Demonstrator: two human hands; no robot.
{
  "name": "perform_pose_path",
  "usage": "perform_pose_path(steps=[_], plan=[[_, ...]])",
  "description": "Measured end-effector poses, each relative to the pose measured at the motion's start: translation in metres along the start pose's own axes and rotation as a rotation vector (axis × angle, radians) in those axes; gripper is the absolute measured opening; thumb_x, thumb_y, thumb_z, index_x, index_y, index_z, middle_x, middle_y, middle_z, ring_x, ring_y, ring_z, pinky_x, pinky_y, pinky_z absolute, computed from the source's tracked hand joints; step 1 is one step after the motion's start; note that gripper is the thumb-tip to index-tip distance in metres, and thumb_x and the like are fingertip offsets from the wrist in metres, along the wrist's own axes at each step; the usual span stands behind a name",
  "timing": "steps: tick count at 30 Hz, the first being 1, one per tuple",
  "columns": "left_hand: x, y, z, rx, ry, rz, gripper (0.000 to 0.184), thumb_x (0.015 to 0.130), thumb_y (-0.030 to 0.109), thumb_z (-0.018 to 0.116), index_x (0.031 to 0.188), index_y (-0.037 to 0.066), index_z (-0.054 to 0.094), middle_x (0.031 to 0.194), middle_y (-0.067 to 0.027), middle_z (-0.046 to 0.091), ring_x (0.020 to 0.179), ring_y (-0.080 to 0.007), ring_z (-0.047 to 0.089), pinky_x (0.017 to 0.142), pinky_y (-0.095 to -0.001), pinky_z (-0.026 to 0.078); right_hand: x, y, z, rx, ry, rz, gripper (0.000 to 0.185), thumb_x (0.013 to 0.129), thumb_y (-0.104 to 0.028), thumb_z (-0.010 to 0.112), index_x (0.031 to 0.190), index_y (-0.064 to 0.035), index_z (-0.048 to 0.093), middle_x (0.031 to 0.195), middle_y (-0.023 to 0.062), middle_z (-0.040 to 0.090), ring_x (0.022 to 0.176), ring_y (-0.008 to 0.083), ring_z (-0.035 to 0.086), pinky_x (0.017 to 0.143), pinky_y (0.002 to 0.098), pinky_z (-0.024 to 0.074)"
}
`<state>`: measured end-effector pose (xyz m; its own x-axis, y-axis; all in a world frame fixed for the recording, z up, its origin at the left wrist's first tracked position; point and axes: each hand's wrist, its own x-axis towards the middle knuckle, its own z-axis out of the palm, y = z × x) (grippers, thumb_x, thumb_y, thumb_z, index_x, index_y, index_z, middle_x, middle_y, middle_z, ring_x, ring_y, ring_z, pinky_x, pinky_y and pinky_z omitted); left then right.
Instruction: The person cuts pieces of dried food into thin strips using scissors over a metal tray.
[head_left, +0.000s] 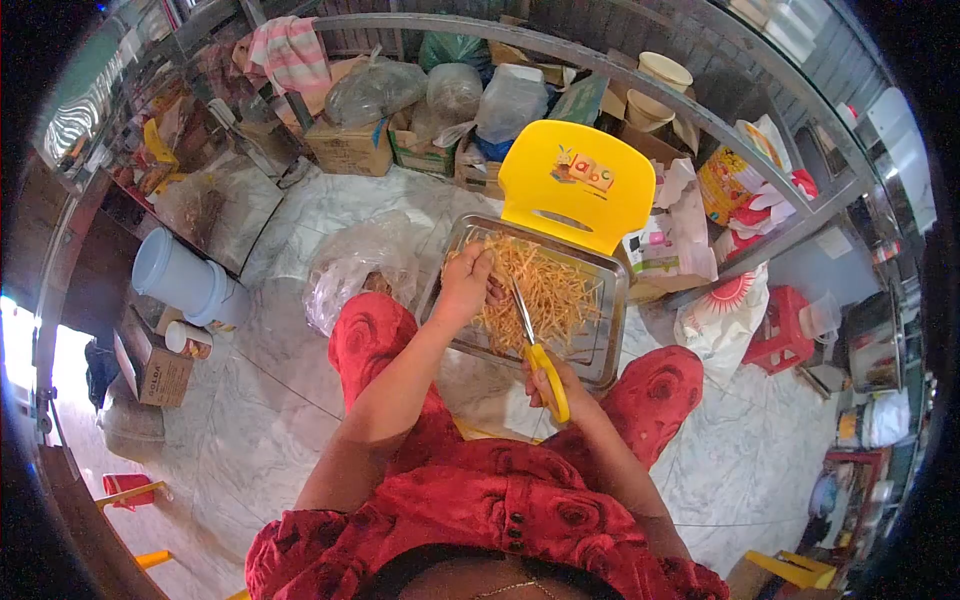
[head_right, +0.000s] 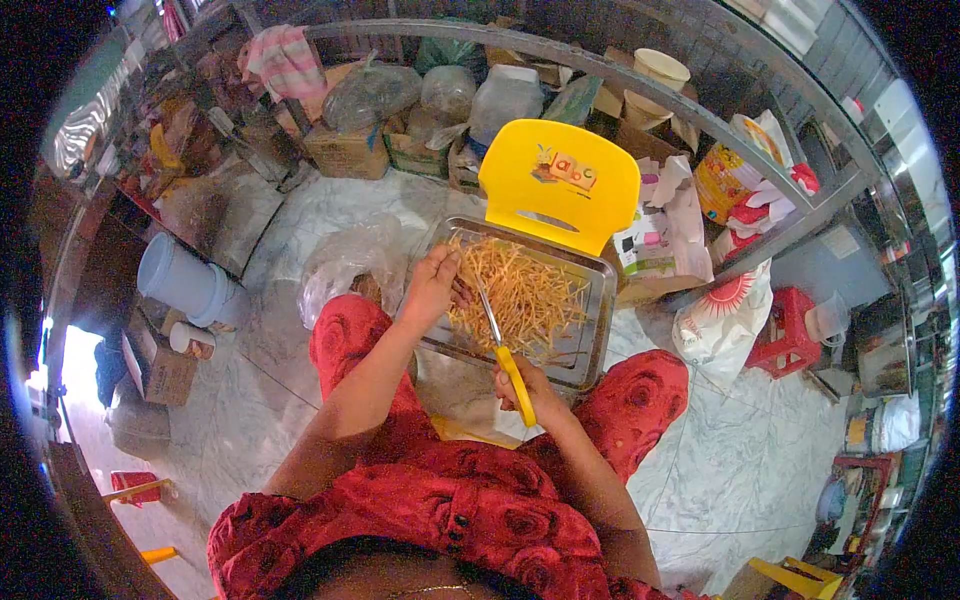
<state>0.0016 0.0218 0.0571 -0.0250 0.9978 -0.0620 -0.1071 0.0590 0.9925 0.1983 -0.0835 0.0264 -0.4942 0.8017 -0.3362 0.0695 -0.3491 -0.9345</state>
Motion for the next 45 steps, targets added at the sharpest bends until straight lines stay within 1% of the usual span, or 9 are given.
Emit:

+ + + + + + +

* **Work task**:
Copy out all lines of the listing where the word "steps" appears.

* **Completed exercise**:
  "usage": "perform_pose_path(steps=[_], plan=[[_, ...]])",
  "timing": "steps: tick count at 30 Hz, the first being 1, one per tuple",
Motion for the next 45 steps, targets added at the sharpest bends until straight lines stay within 1% of the usual span, or 9 are given.

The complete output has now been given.